Aunt Apple, formerly Deborah, tried her best to hide a smile, but it was no use, for Aunt Helen saw this and jerked herself from the table in a huff.


“Honestly, can’t we focus on better memories than this? It’s Christmas, for Pete’s sake! And I don’t think we should encourage the twins to engage in violent reaction with fruit upon each other!”


Aunt Helen was frowning like the world’s surliest Tom cat, and her hands were folded across her considerable chest like a vice. Uncle Tom was rolling around on the carpeted floor with tears streaming down his face. His hands were gripping his stomach.
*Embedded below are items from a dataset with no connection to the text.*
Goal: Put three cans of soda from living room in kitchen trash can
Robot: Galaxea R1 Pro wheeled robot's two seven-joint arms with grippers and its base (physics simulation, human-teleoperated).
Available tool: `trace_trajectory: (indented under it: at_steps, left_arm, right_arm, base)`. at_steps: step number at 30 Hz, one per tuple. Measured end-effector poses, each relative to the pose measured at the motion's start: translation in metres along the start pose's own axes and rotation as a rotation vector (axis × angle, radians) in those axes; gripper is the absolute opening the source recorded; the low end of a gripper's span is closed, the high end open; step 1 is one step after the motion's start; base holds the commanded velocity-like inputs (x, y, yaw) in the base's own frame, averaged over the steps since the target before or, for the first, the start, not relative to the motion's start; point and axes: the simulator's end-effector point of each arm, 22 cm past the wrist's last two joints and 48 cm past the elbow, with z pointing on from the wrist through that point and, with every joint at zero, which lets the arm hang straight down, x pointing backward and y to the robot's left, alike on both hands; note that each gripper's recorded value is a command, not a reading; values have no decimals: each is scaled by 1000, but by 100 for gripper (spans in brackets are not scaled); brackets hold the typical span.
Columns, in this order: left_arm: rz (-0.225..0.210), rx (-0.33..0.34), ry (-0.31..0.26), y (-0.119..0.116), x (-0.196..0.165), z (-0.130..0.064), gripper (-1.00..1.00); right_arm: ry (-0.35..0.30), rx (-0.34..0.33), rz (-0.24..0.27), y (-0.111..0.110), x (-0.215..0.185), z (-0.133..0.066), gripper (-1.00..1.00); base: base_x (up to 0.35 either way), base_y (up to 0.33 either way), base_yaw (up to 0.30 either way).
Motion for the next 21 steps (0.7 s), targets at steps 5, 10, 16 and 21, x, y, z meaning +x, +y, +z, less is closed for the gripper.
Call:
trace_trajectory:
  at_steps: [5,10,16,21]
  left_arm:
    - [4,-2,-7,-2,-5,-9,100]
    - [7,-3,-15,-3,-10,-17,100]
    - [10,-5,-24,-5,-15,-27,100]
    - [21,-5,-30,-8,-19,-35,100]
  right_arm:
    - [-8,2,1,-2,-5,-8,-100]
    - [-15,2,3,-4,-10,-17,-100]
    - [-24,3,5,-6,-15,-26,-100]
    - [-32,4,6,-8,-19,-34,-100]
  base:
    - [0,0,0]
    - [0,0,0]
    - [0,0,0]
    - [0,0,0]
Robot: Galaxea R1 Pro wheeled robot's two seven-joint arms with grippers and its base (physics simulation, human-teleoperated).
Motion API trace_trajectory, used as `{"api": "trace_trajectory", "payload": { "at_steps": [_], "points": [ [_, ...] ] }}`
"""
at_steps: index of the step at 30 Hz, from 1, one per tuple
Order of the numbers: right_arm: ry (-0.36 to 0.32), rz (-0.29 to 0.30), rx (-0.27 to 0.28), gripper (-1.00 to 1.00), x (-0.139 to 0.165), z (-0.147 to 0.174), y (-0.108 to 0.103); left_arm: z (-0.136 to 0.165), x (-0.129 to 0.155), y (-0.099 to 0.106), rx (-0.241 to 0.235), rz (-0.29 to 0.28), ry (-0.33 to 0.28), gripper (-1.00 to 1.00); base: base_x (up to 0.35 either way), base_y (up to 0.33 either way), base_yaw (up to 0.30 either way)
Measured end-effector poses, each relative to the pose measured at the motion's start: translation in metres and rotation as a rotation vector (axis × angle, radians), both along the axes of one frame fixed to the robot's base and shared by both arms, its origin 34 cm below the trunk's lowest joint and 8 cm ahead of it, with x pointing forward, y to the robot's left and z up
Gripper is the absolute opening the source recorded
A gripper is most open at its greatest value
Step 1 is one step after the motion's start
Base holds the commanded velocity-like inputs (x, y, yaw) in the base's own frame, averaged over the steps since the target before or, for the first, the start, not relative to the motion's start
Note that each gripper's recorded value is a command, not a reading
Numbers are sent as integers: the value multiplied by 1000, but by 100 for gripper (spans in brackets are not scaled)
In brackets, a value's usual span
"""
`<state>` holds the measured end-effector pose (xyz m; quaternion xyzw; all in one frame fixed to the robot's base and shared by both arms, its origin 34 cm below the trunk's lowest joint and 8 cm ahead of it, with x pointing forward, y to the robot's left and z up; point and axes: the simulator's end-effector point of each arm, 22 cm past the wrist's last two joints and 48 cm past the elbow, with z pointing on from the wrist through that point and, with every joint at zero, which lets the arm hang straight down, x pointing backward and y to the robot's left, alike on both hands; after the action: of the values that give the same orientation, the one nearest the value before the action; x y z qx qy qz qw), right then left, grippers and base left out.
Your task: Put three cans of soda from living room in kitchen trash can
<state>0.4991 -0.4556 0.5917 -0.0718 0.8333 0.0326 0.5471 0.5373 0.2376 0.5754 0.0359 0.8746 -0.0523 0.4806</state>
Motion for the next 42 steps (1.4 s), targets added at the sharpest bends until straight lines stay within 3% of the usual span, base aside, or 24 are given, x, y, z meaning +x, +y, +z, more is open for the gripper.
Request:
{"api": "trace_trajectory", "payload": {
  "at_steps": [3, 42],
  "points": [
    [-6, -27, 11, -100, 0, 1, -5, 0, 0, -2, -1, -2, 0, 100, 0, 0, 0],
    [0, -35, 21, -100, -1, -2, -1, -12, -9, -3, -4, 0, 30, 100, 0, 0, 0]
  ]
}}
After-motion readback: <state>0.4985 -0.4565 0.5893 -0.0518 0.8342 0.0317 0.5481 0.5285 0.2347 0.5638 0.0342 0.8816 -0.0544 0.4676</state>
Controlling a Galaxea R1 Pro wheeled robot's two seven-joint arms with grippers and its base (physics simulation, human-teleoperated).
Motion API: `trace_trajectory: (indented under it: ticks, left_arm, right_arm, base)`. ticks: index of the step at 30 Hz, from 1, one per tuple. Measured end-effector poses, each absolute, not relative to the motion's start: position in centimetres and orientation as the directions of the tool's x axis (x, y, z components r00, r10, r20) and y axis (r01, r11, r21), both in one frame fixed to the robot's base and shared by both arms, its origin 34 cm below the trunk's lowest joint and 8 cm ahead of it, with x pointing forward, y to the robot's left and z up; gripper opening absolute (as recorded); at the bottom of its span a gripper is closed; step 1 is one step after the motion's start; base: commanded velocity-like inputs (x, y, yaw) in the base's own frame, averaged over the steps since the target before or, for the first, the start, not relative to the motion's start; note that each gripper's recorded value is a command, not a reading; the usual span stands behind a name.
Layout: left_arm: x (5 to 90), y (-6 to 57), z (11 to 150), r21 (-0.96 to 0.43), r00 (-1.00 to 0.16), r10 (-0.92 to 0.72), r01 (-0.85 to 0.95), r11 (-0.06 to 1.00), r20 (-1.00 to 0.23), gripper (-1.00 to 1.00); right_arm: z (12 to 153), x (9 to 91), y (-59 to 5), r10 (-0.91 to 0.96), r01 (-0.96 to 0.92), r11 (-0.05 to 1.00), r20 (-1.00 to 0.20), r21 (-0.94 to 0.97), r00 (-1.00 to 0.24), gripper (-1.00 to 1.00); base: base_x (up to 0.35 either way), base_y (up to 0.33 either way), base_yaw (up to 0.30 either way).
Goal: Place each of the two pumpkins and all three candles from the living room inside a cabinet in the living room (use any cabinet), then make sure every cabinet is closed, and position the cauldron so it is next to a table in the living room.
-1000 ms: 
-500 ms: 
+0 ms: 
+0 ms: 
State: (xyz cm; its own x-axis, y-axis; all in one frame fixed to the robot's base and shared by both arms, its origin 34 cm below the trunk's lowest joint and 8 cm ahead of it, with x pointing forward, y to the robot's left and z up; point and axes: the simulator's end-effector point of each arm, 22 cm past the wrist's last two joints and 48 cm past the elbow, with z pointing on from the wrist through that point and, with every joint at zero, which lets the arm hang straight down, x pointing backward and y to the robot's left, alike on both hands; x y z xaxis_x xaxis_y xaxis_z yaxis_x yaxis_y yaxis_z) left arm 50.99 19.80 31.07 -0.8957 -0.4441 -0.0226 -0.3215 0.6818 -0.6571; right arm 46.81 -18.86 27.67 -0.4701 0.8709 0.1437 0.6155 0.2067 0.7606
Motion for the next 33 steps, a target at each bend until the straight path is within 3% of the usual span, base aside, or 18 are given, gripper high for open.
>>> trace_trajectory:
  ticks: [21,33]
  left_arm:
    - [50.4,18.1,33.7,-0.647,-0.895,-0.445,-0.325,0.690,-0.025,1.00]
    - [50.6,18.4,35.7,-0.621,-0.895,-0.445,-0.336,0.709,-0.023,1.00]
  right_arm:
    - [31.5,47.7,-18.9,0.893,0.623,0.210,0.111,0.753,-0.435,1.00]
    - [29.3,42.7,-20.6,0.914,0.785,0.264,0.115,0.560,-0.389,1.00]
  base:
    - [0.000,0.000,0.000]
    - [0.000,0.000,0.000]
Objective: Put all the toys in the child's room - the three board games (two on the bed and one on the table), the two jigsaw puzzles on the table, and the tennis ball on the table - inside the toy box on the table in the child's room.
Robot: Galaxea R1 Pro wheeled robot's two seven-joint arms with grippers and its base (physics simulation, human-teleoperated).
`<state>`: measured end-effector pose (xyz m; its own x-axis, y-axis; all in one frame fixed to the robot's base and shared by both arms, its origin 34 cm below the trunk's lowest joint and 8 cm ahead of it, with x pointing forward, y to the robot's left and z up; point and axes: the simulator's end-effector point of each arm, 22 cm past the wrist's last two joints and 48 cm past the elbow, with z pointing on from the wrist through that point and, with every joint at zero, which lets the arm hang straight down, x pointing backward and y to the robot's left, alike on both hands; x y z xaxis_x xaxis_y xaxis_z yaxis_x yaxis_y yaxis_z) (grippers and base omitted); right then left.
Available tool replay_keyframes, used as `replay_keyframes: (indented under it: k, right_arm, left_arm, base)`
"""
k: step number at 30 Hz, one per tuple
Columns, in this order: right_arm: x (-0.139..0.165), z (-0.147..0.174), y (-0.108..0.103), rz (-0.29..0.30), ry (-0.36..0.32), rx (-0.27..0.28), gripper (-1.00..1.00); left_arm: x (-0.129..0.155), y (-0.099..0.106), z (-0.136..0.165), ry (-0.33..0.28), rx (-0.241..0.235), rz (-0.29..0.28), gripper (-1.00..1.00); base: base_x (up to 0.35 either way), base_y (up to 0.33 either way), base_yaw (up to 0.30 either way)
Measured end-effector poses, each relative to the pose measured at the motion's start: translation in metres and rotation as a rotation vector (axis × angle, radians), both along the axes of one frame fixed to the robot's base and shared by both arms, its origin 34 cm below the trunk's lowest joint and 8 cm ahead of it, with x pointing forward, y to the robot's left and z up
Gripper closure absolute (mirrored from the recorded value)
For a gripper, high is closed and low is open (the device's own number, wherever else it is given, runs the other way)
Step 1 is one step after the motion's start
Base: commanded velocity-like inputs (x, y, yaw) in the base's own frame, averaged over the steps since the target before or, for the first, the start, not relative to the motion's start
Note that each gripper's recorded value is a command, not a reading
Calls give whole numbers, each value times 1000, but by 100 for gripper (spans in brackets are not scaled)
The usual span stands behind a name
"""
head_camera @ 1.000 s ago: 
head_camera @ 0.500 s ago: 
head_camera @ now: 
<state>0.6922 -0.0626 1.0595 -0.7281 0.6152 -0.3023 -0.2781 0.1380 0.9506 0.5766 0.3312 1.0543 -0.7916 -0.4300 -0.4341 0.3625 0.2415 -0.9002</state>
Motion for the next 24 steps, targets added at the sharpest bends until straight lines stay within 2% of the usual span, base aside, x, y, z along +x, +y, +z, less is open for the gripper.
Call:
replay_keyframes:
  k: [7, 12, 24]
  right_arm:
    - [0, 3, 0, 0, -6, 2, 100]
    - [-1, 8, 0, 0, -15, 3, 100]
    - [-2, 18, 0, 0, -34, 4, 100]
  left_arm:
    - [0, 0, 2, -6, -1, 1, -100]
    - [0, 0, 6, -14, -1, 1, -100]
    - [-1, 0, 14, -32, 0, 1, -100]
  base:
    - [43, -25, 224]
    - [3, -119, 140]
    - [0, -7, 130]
“See where this ridiculous story has gotten us?” Helen said, pointing down at her younger brother, who was beginning to choke off of crumbs and eggnog and laughter.

“We’ve got a drunk on the floor like a mental patient days before the celebration of our Lord’s birth. I don’t think the twins should see…” .


“Lisa and Ben,” Lisa said.


She had stood up.


Grandma stifled a burp and smiled for the first time since she’d entered the house. Uncle Tom was still lost in gales of laughter on the floor, and Aunt Apple looked at her niece with something like curious knowledge.


“What?” Aunt Helen said, more irritable than ever at being interrupted.


“Well,” Ben said, wringing his small hands in his lap, “We’re tired of being referred to as ‘the twins’ so often. How would it be if people started calling us Ben and Lisa every now and again?”


Aunt Helen was speechless, but Mother and Father were looking at their children with quiet smiles. They may’ve known that this day would come soon, but who knew it would come on X-Mas?


Grandma grinned her toothless grin and took a note from her son’s book, swigging a bit of eggnog with a twitch of her still gloved hand.


“For Pete’s sake,” Aunt Helen said, staring at the twins, then around the room at her family. “Now, you see where such tales have gotten the twins…”


“Lisa and Ben,” Lisa repeated. “It’s Christmas. How about honoring our wishes for a change, as the family’s youngest? Please Aunt Helen?”


Lisa sat back in her chair and sipped her eggnog. Ben did the same. Indeed, it seemed that this day, a few days before X-Mas, even as they claimed their individuality, even as they demanded their individuality from their family, the two of them would forever be in synch in some ways.


“Oh, honestly!” Aunt Helen said, but she said no more on the subject after this, sitting down and snatching up a large sugar cookie. She pretended to munch on the cookie, but everyone could see that she was only pretending to do so, as was her way. She was really surveying the room, only awaiting some vague signal before she hauled her anger and disgust out upon the family.


Uncle Tom had found his way up from the floor, but now his arms were resting on the table and loud snores came from within the dark cave that his arms had formed, which his head rested within.


“You deserved it, you know,” Grandma said, breaking a cookie in half and dipping it into her mug.


No one said anything, but it was known well enough who this statement was aimed at.


“Who wants more cookies and eggnog?” Mother said, getting up from the table. She was still smiling. Her teeth were brilliant. Father followed her lead.


Aunt Apple got up and found the bathroom. Grandma remained where she was.


Aunt Helen stared at Tom with an unblinking anger.


“Uncle Tom. Honestly!”


Minutes later, from the living room came the sounds of the season. Ben had brought the CD player downstairs and Lisa put on Kenny G’s Greatest Holiday Hits.


Uncle Tom snored through the festivities. Aunt Helen sneered through the good cheer, although every now and again she put on a false smile for Grandma. Aunt Apple sung along to Kenny’s sweet and harmonious tunes. Mother and father danced beside the X-Mas tree, and Grandma viewed her family’s celebration with silent satisfaction from her position before the fireplace, in her favorite rocking chair.


Ben and Lisa shook presents under the tree, perhaps trying to decide what they would open first on their first holiday as individuals in the eyes of their strange and wonderful family.


X-Mas met the family as it always had, and as it always would.